It was not difficult to obtain Belinda’s forgiveness.
“Indeed,” continued Lady Delacour, “you are too good; but then in my own justification I must say, that I have more things to make me ill-humoured than most people have. Now, my dear, that most obstinate of human beings, Lord Delacour, has reduced me to the most terrible situation—I have made Clarence Hervey buy a pair of horses for me, and I cannot make my Lord Delacour pay for them; but I forgot to tell you that I took your name—not in vain indeed—in this business. I told Clarence, that upon condition he would do this job for me, you would forgive him for all his sins, and—nay, my dear, why do you look as if I had stabbed you to the heart?—after all, I only drew upon your pretty mouth for a few smiles. Pray let me see whether it has actually forgotten how to smile.”
Belinda was too much vexed at this instant to understand raillery. She was inspired by anger with unwonted courage, and, losing all fear of Lady Delacour’s wit, she very seriously expostulated with her ladyship upon having thus used her name without her consent or knowledge.
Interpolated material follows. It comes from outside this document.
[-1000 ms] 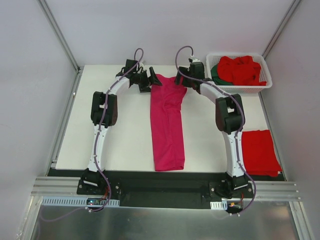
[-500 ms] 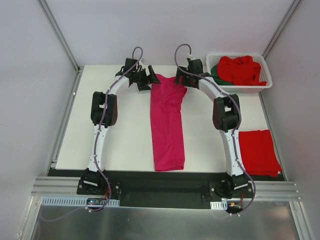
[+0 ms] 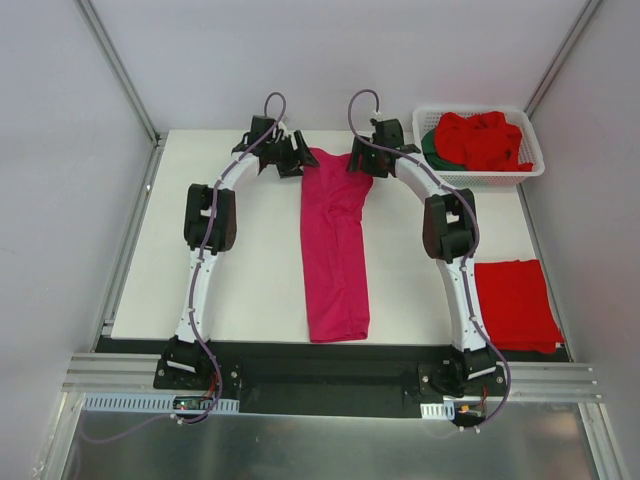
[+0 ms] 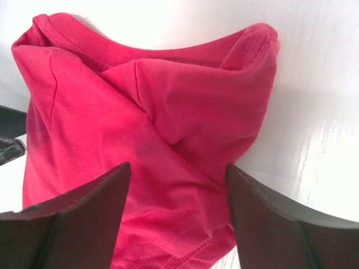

Belinda felt she was now in danger of being led into a situation which might be fatal to her reputation and her happiness; and she was the more surprised at her ladyship, when she recollected the history she had so lately heard of Harriot Freke and Colonel Lawless.
“You cannot but be sensible, Lady Delacour,” said Belinda, “that after the contempt I have heard Mr. Hervey express for match-making with Mrs. Stanhope’s nieces, I should degrade myself by any attempts to attract his attention. No wit, no eloquence, can change my opinion upon this subject—I cannot endure contempt.”
“Very likely—no doubt”—interrupted Lady Delacour; “but if you would only open your eyes, which heroines make it a principle never to do—or else there would be an end of the novel—if you would only open your eyes, you would see that this man is in love with you; and whilst you are afraid of his contempt, he is a hundred times more afraid of yours; and as long as you are each of you in such fear of you know not what, you must excuse me if I indulge myself in a little wholesome raillery.”—Belinda smiled.—“There now; one such smile as that for Clarence Hervey, and I’m out of debt and danger,” said Lady Delacour.
“O Lady Delacour, why, why will you try your power over me in this manner?” said Belinda. “You know that I ought not to be persuaded to do what I am conscious is wrong. But a few days ago you told me yourself that Mr. Hervey is—is not a marrying man; and a woman of your penetration must see that—that he only means to flirt with me. I am not a match for Mr. Hervey in any respect. He is a man of wit and gallantry—I am unpractised in the ways of the world. I was not educated by my aunt Stanhope—I have only been with her a few years—I wish I had never been with her in my life.”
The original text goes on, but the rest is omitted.